A= [['filename.yaml','0001'],['filename.yaml','0001'],['filename.yaml','0001'], ['fname.yaml','0002'], ['fname.yaml','0002']]

What i want is to rename the first element of each sublist when the sublist is present more than once. The out put should be:

[['filename_0.yaml','0001'],['filename_1.yaml','0001'],['filename_2.yaml','0001'], ['fname_0.yaml','0002'], ['fname_1.yaml','0002']]

This is my code:

def asso_name_id(A):

for sublist in A:
    if A.count(sublist)>1:
        for i in range(A.count(sublist)):
            base=os.path.splitext(os.path.basename(sublist[0]))[0]
            sublist[0]=base+"_"+str(i)+'.yaml'

This is what i get with this code:

[['filename_0_1_2.yaml', '0001'], ['filename_0_1.yaml', '0001'], ['filename.yaml', '0001'], ['fname_0_1.yaml', '0002'], ['fname.yaml', '0002']]

What am I doing wrong and how can I fix it?

Answer 1

You can try this:

from itertools import chain
A= [['filename.yaml','0001'],['filename.yaml','0001'],['filename.yaml','0001'], ['fname.yaml','0002'], ['fname.yaml','0002']]

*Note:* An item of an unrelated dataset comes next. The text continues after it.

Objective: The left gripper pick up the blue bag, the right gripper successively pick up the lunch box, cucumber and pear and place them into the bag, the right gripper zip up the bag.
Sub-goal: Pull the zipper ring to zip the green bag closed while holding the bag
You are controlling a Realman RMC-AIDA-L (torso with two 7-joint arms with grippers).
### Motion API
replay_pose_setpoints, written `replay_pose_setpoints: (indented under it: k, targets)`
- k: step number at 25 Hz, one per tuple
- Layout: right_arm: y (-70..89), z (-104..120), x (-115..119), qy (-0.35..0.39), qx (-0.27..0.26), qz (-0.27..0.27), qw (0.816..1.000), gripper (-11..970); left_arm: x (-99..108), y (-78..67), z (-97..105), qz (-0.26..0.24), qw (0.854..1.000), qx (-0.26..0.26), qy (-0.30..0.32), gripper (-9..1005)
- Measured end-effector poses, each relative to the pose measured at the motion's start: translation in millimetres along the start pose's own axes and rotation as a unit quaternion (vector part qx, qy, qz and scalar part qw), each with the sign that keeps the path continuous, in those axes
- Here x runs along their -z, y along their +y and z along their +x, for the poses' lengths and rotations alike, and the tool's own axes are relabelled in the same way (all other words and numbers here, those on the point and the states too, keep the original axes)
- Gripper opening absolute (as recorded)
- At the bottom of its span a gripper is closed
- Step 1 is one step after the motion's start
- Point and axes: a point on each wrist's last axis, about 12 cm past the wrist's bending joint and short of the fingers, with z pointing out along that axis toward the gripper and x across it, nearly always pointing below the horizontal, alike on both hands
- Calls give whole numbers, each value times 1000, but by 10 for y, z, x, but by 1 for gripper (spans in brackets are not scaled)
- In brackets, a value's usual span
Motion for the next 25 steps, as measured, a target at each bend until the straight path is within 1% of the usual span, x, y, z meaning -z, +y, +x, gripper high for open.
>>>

flattened = list(chain(*A))

new_dict = {}

for i in A:
    if i[0] not in new_dict:
        new_dict[i[0]] = 1

    else:
        new_dict[i[0]] += 1

final_list = []

for i in A:
    first = i[0].split(".")
    new = first[0]+"_"+str(abs(new_dict[i[0]]-flattened.count(i[0])))
    final_list.append([new+first[1], i[1]])

    new_dict[i[0]] -= 1

print final_list

Output:

[['filename_0yaml', '0001'], ['filename_1yaml', '0001'], ['filename_2yaml', '0001'], ['fname_0yaml', '0002'], ['fname_1yaml', '0002']]

Answer 2

At each sublist, you are checking how many identical ones there are, then you repeat x times the operation on the same sublist. That is why the second one it only does it twice, because the first one is no longer identical so it only detects 2 sublists identical. Instead, try this:

#!/usr/bin/python3 
import os
A= [['filename.yaml','0001'],['filename.yaml','0001'],['filename.yaml','0001'], ['fname.yaml','0002'],['fname.yaml','0002']]

def asso_name_id(A):

  for sublist in A
    if A.count(sublist) > 1:
            sublist_name = (sublist[0]+'.')[:-1]
            count = 0
            for s_list in A:
                if s_list[0] == sublist_name:
                        base=os.path.splitext(os.path.basename(s_list[0]))[0]
                        s_list[0]= base+"_"+str(count)+".yaml"
                        count += 1
  return A

print(asso_name_id(A))

Output:

[['filename_0.yaml', '0001'], ['filename_1.yaml', '0001'], ['filename_2.yaml', '0001'], ['fname_0.yaml', '0002'], ['fname_1.yaml', '0002']]

Answer 3

first = map(lambda (first, second): first, A)
second = map(lambda (first, second): second, A)
zip([item for sublist in [map(lambda inc: key + "_" + str(inc), range(value)) for key, value in Counter(first).iteritems()] for item in sublist], second)

Not a complete solution. Still need to string split on yaml. Order of operations 1. Get just the file names 2. Get just the '000X's 3. Count the file names 4. for each file name create a new filename with _Y where Y <= number of occurrences (using Counter class) 5. Zip this with 2)

Answer 4

A simple solution using List comprehensions

import collections
import itertools as IT

A= [['filename.yaml','0001'],['filename.yaml','0001'],['filename.yaml','0001'], ['fname.yaml','0002'], ['fname.yaml','0002']]

counter1 = IT.count(0)
counter2 = IT.count(0)

A = [['filename_{0}.yaml'.format(next(counter1)),sub_list[1]] 
       if sub_list[0]=='filename.yaml' else ['fname_{0}.yaml'.format(next(counter2)),sub_list[1]] 
       for sub_list in A ]

print(A)

output:

[['filename_0.yaml', '0001'], ['filename_1.yaml', '0001'], ['filename_2.yaml', '0001'], ['fname_0.yaml', '0002'], ['fname_1.yaml', '0002']]

List comprehension explained

For each list (sub_list) in A if the sub_list[0] i.e first element of sub_list is 'filename.yaml' then format it to 'filename_{0}.yaml' else 'fname_{0}.yaml' where {0} will hold our variable counter.

Use a counter starting from 0 and use next() to increment the counter.

Note: use two counters.